Friday, 26 April 2024
HomeBeritaGuru Besar UGM Gugat Menantu Karena Boks Bayi, Baca Ceritanya

Guru Besar UGM Gugat Menantu Karena Boks Bayi, Baca Ceritanya

BOGOR DAILY– Sidang gugatan seorang Guru Besar Universitas Gadjah Mada () Prof Bambang Rusdiarso terhadap menantunya kembali digelar di Pengadilan Negeri (PN) Sleman. Kasus tersebut berbuntut hingga pengadilan karena masalah boks bayi, kasur dan AC,

Dalam sidang yang di gelqar di PN Sleman di Jl KRT Pringgodiningrat, Beran Sleman, Bambang menyampaikan keterangannya di depan majelis hakim soal status barang-barang yang dibawa pergi terdakwa yakni Nyayu Putri Tanjung Sari (33) dari rumahnya. Barang-barang tersebut terdiri dari kasur, boks bayi dan AC.

“(Saya) Tidak pernah menyerahkan (barang-barang itu ke Nyayu). Itu hanya fasilitas, saya tidak mau membeda-bedakan anak dan menantu,” kata Bambang di Pengadilan Negeri (PN) Sleman, Senin (12/6/2017).

Nyayu saat ini telah resmi bercerai dengan anak Bambang, Galih.

Selama hamil dan setelah melahirkan, Nyayu tinggal di rumah Bambang, mertuanya. Sedangkan suaminya saat itu, Galih, bekerja dan tinggal di Bojonegoro, Jawa Timur.

Pada bulan Maret 2016, Nyayu memutuskan pindah dari rumah mertuanya dan membawa tiga benda tersebut dari kamar yang selama ini dia tinggali.

“(Nyayu) Tidak ada izin (kepada saya untuk mengambil barang-barang itu dari rumahnya). Di rumah saat itu hanya ada pembantu saja,” kata Bambang.

Bambang mengetahui barang-barang itu diambil Nyayu dari pembantunya.

Dia kembali menegaskan dirinya tidak pernah menyerahkan barang-barang itu kepada Nyayu. Menurutnya, fasilitas yang diberikan kepada cucunya tetap miliknya dan nantinya bisa saja digunakan cucunya yang lain.

“Itu fasilitas, kepada anak saya, juga saya belikan mobil. Tapi dia tidak berhak menjualnya,” kata Bambang.

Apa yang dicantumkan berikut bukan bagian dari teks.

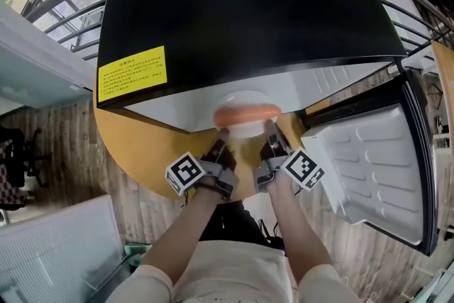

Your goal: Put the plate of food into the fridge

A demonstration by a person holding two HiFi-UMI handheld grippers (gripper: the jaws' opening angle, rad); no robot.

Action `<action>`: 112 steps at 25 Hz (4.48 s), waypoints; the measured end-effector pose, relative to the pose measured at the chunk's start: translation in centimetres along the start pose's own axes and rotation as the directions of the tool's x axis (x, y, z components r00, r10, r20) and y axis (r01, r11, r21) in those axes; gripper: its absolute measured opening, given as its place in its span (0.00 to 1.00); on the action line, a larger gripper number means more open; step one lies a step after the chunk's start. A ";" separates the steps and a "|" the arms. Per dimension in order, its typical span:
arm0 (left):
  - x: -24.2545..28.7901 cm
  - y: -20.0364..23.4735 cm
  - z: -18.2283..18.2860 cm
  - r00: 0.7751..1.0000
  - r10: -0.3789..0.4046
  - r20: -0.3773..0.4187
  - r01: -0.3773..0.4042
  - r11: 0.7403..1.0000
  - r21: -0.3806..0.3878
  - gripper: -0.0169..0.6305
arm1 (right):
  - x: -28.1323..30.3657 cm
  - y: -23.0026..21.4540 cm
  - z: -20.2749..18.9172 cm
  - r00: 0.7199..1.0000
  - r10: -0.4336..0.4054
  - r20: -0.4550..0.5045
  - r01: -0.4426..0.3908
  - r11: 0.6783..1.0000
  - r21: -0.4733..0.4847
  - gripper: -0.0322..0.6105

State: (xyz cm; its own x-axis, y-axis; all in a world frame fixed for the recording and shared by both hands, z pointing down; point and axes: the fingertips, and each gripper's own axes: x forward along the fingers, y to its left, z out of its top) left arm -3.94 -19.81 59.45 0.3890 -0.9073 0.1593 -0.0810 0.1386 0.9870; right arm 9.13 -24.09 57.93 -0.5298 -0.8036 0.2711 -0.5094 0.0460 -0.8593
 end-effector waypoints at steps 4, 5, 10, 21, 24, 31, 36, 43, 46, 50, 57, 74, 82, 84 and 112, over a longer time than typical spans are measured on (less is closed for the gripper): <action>1.0 1.1 0.7 1.000 0.020 0.018 -0.020 1.000 -0.017 0.07 | 1.6 -0.8 0.1 1.000 -0.007 -0.003 0.007 1.000 -0.018 0.11; 1.2 1.4 0.9 0.999 0.025 0.022 -0.025 1.000 -0.018 0.07 | 2.0 -1.0 0.1 1.000 -0.010 -0.006 0.010 1.000 -0.023 0.12; 2.1 2.1 1.5 0.998 0.034 0.049 -0.033 0.999 -0.021 0.08 | 3.6 -2.0 -0.1 0.999 -0.028 -0.018 0.028 0.999 -0.021 0.12; 3.6 3.7 3.0 0.990 0.083 0.118 -0.078 0.996 -0.051 0.07 | 6.4 -3.2 -0.1 0.998 -0.054 -0.021 0.054 0.998 -0.012 0.12; 4.1 4.0 3.4 0.987 0.087 0.135 -0.081 0.996 -0.049 0.08 | 7.2 -3.3 0.1 0.998 -0.054 -0.027 0.053 0.998 -0.040 0.12; 4.9 4.6 3.9 0.983 0.101 0.153 -0.095 0.994 -0.049 0.07 | 8.6 -4.0 0.1 0.997 -0.067 -0.044 0.064 0.996 -0.060 0.12; 5.3 5.0 4.1 0.981 0.112 0.159 -0.105 0.993 -0.049 0.07 | 9.2 -4.5 0.1 0.996 -0.074 -0.051 0.071 0.996 -0.056 0.12; 5.8 5.4 4.2 0.981 0.118 0.153 -0.112 0.993 -0.048 0.07 | 9.5 -4.9 0.1 0.995 -0.075 -0.063 0.069 0.994 -0.084 0.12; 5.9 5.5 4.2 0.980 0.118 0.158 -0.112 0.993 -0.047 0.08 | 9.6 -4.8 0.2 0.995 -0.079 -0.066 0.072 0.992 -0.106 0.12; 6.1 5.5 4.3 0.979 0.128 0.161 -0.123 0.992 -0.041 0.08 | 9.6 -4.8 0.3 0.994 -0.089 -0.068 0.080 0.988 -0.132 0.12; 6.2 5.5 4.1 0.976 0.157 0.152 -0.158 0.987 -0.006 0.08 | 9.6 -5.1 0.1 0.985 -0.150 -0.080 0.128 0.963 -0.238 0.15; 6.5 4.8 3.9 0.980 0.162 0.112 -0.167 0.985 0.033 0.15 | 9.3 -5.3 0.5 0.971 -0.233 -0.058 0.197 0.912 -0.360 0.19; 5.9 4.8 3.7 0.980 0.168 0.106 -0.172 0.985 0.027 0.18 | 8.6 -5.3 0.4 0.972 -0.229 -0.055 0.197 0.917 -0.346 0.21; 5.6 4.8 3.7 0.980 0.170 0.106 -0.175 0.984 0.031 0.18 | 8.4 -5.2 0.4 0.972 -0.227 -0.056 0.194 0.917 -0.347 0.21; -3.3 -3.2 0.0 0.987 0.107 -0.118 -0.066 0.949 0.308 0.11 | -0.9 4.3 -3.1 0.988 -0.130 -0.082 0.086 0.909 -0.408 0.13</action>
State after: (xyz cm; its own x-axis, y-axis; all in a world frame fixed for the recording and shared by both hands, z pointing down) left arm -4.99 -17.26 55.82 0.4839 -0.8339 0.2656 -0.3852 0.0695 0.9202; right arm 5.25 -21.32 55.33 -0.5125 -0.7517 0.4150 -0.7852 0.2147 -0.5808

“(Kasur, boks bayi dan AC) Itu fasilitas untuk cucu saya karena dia tidur di sana,” tuturnya.

Bambang mengaku kerugian materiil yang dideritanya sekitar Rp 8,5 juta. Namun menurutnya, rasa malu dan tidak dihormati sebagai orang tua lebih mahal harganya.

“Karena menurut saya sudah keterlaluan. Tidak menghargai dan mempermalukan saya, keluar dari rumah tidak pamit, bawa AC yang nyopot-nyopot adalah orang asing. Rasa malu dan tidak dihormati itu jauh lebih mahal,” urainya.

Usai persidangan, Bambang tidak mau memberikan keterangan kepada wartawan. “Sudah, tidak usah. Tanya ke hakimnya saja,” ujar Bambang sambil meninggalkan gedung PN Sleman.

Sedangkan di kesempatan yang sama, Nyayu sempat berbincang singkat dengan wartawan. Dia membantah jika boks bayi hanya merupakan fasilitas dari mertua.

Dia bercerita, saat masih hamil, Nyayu pernah meminta kado boks bayi pada Bambang. Permintaan itu kemudian dikabulkan Bambang. “Saat itu suasana hati pak Bambang sedang bagus, saya tanya ‘Pak mau kasih kado apa?'. Lalu Bapak tanya, saya inginnya apa. Lalu saya minta boks bayi,” kata Nyayu.

Saat suaminya pulang dari Bojonegoro, tutur Nyayu, mereka pergi ke toko perlengkapan bayi bersama-sama. Nyayu saat itu juga diminta memilih boks mana yang ingin dibeli. “Saya, Pak Bambang, Pak Galih, dan Ibu, berempat yang berangkat beli boks. Saya yang disuruh pilih,” imbuhnya.

Nyayu juga mengatakan bahwa barang-barang itu sebetulnya akan dibawanya menyusul Galih ke Bojonegoro karena tak betah tinggal dengan mertuanya. Namun urung, dia tak jadi ke Bojonegoro karena dilarang oleh Galih.

Sidang selanjutnya akan kembali digelar Senin (19/6) pekan depan, masih dengan agenda keterangan saksi korban.